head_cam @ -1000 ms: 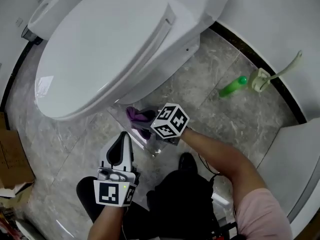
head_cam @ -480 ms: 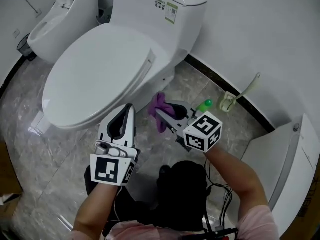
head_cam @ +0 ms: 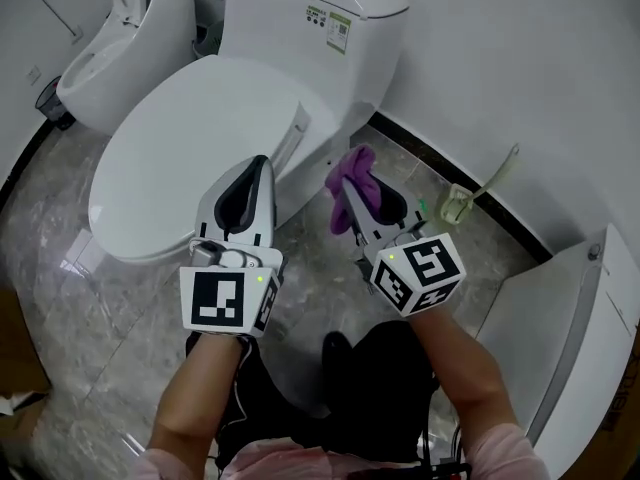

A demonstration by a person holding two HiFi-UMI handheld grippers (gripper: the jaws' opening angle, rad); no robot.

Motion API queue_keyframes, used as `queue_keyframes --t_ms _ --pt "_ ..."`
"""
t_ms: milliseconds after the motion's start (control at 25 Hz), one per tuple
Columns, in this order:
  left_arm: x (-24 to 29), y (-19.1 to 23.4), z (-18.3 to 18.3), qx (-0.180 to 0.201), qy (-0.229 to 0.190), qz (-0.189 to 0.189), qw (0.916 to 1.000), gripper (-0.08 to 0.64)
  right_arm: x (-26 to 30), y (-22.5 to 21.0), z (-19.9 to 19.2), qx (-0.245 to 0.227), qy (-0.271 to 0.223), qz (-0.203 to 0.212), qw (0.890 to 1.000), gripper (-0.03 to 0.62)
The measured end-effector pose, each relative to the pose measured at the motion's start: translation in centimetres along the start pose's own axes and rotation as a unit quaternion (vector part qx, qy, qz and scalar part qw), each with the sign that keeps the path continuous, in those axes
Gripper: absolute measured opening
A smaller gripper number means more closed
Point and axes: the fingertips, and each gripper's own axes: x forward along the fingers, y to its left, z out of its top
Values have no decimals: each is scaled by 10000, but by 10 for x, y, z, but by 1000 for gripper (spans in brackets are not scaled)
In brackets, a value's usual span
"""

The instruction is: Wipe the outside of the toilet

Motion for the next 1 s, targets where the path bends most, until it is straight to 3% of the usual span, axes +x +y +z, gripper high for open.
queue_keyframes --t_ms 320,1000 --pt "-1 -13 -10 -31 110 2 9999 8 -10 -7 -5 -206 72 -291 9993 86" --pt "0 -11 -6 -38 33 85 10000 8 -3 5 -2 -515 -39 -121 9986 77"
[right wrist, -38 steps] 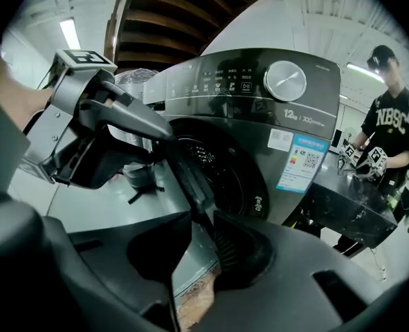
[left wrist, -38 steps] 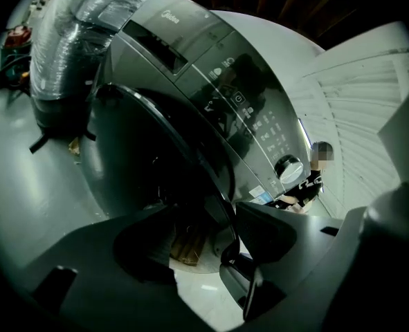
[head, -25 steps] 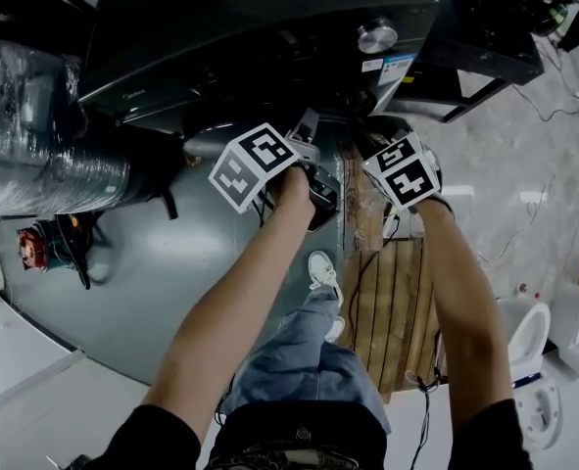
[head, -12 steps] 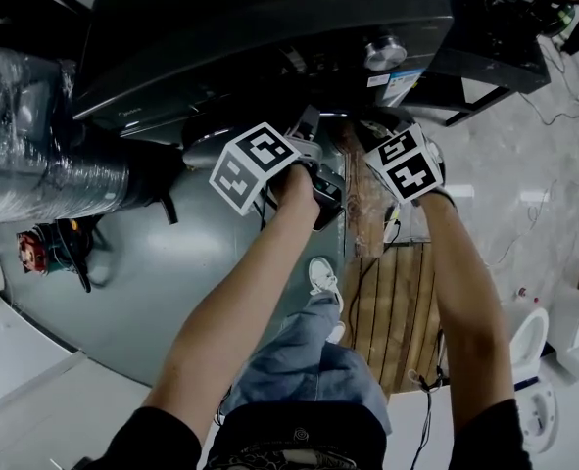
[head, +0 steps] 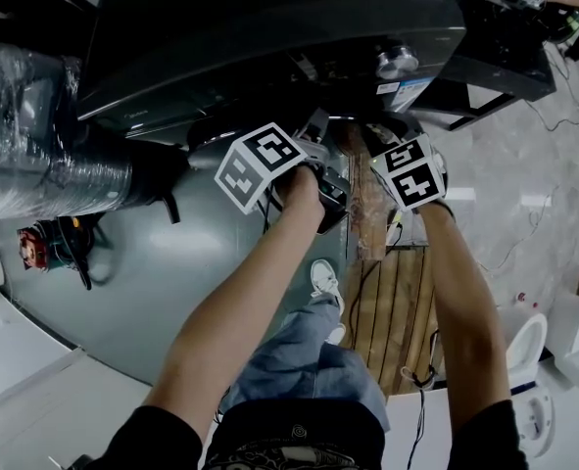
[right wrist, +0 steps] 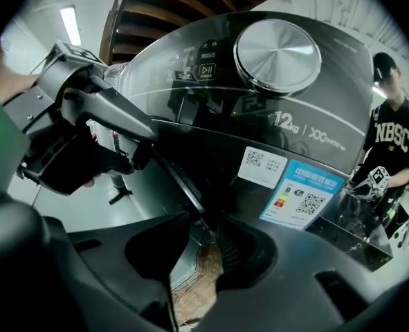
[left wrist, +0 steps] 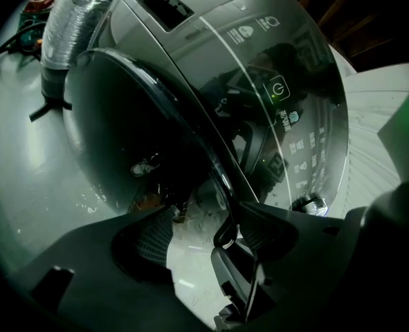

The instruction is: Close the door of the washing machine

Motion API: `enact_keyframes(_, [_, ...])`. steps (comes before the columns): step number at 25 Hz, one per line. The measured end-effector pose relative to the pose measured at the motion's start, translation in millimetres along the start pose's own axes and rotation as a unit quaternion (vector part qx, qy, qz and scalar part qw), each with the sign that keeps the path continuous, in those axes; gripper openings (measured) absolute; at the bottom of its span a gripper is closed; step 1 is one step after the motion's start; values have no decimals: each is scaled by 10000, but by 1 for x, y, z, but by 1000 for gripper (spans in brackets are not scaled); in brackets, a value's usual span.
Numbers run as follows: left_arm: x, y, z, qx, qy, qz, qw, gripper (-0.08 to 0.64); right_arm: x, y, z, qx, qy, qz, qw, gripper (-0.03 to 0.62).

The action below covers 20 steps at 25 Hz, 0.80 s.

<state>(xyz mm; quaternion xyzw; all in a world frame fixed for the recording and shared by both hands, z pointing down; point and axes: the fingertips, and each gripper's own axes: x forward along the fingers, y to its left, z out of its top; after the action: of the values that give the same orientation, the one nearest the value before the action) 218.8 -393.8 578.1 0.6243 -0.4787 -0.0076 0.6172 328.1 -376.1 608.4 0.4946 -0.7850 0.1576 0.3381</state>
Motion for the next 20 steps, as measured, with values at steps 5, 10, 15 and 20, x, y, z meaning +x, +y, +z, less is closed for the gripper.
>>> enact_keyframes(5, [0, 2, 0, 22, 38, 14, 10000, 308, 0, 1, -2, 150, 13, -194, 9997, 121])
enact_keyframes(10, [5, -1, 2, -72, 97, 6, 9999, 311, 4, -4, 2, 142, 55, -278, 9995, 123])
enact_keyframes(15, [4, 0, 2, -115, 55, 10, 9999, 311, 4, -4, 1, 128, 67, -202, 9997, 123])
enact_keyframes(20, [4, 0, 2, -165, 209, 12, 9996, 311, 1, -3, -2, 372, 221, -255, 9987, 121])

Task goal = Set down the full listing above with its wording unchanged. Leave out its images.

The completed task =
head_cam @ -1000 ms: 
head_cam @ -480 ms: 
head_cam @ +0 ms: 

A demonstration by a person holding two HiFi-UMI handheld grippers (gripper: the jaws' opening angle, rad); no robot.

Motion API queue_keyframes, used as `queue_keyframes --t_ms _ --pt "_ ..."`
"""
t_ms: milliseconds after the motion's start (control at 25 Hz), one per tuple
Columns, in this order:
  left_arm: x (-24 to 29), y (-19.1 to 23.4), z (-18.3 to 18.3), qx (-0.180 to 0.201), qy (-0.229 to 0.190), qz (-0.189 to 0.189), qw (0.916 to 1.000), gripper (-0.08 to 0.64)
  right_arm: x (-26 to 30), y (-22.5 to 21.0), z (-19.9 to 19.2), qx (-0.245 to 0.227), qy (-0.271 to 0.223), qz (-0.203 to 0.212), qw (0.890 to 1.000), gripper (-0.03 to 0.62)
The measured end-effector pose, each relative to the pose measured at the motion's start: translation in centimetres along the start pose's own axes and rotation as a unit quaternion (vector part qx, qy, qz and scalar part qw), each with the sign that keeps the path continuous, in those axes
Gripper: absolute measured opening
A smaller gripper number means more closed
Point and axes: the fingertips, and each gripper's own axes: x forward along the fingers, y to its left, z out of its top
Values have no decimals: each is scaled by 10000, but by 10 for x, y, z, but by 1000 for gripper (spans in brackets are not scaled)
In brackets, a value's usual span
"""

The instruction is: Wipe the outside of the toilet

Motion for the next 1 s, targets where the path bends most, until it is straight to 3% of the usual span, axes +x +y +z, gripper high for open.
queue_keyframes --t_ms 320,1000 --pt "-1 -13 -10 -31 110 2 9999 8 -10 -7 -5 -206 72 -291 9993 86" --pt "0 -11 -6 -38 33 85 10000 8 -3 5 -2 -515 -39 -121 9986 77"
[right wrist, -38 steps] 
[left wrist, -38 steps] 
[head, -25 steps] 
[head, -12 steps] 
[head, +0 steps] 
[right wrist, +0 steps] 
[left wrist, +0 steps] 

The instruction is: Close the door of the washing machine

Motion API: `enact_keyframes(_, [_, ...])`. steps (comes before the columns): step number at 25 Hz, one per line. The measured end-effector pose relative to the pose measured at the motion's start, translation in millimetres along the start pose's own axes and rotation as a unit quaternion (vector part qx, qy, qz and scalar part qw), each with the sign that keeps the path continuous, in those axes; gripper openings (measured) absolute; at the bottom of its span a gripper is closed; step 1 is one step after the motion's start; values have no decimals: each is scaled by 10000, but by 1 for x, y, z, but by 1000 for gripper (spans in brackets are not scaled); in brackets, a value's usual span.
Numbers run as follows: left_arm: x, y, z, qx, qy, qz, qw, gripper (-0.08 to 0.64); right_arm: x, y, z, qx, qy, qz, qw, gripper (-0.03 to 0.62).

The action below covers 20 steps at 25 Hz, 0.80 s.

<state>(xyz mm; quaternion xyzw; all in a world frame fixed for the recording and shared by both hands, z pointing down; point and axes: the fingertips, and each gripper's own axes: x forward along the fingers, y to its left, z out of its top; after the action: of the values that give the same orientation, the one nearest the value before the action) 218.8 -393.8 578.1 0.6243 -0.4787 -0.0076 0.6172 328.1 -376.1 608.4 0.4946 -0.7850 0.1576 0.3381</state>
Motion for the next 20 steps, as measured, with values at steps 5, 10, 15 and 20, x, y, z meaning +x, +y, +z, less is closed for the gripper.
>>> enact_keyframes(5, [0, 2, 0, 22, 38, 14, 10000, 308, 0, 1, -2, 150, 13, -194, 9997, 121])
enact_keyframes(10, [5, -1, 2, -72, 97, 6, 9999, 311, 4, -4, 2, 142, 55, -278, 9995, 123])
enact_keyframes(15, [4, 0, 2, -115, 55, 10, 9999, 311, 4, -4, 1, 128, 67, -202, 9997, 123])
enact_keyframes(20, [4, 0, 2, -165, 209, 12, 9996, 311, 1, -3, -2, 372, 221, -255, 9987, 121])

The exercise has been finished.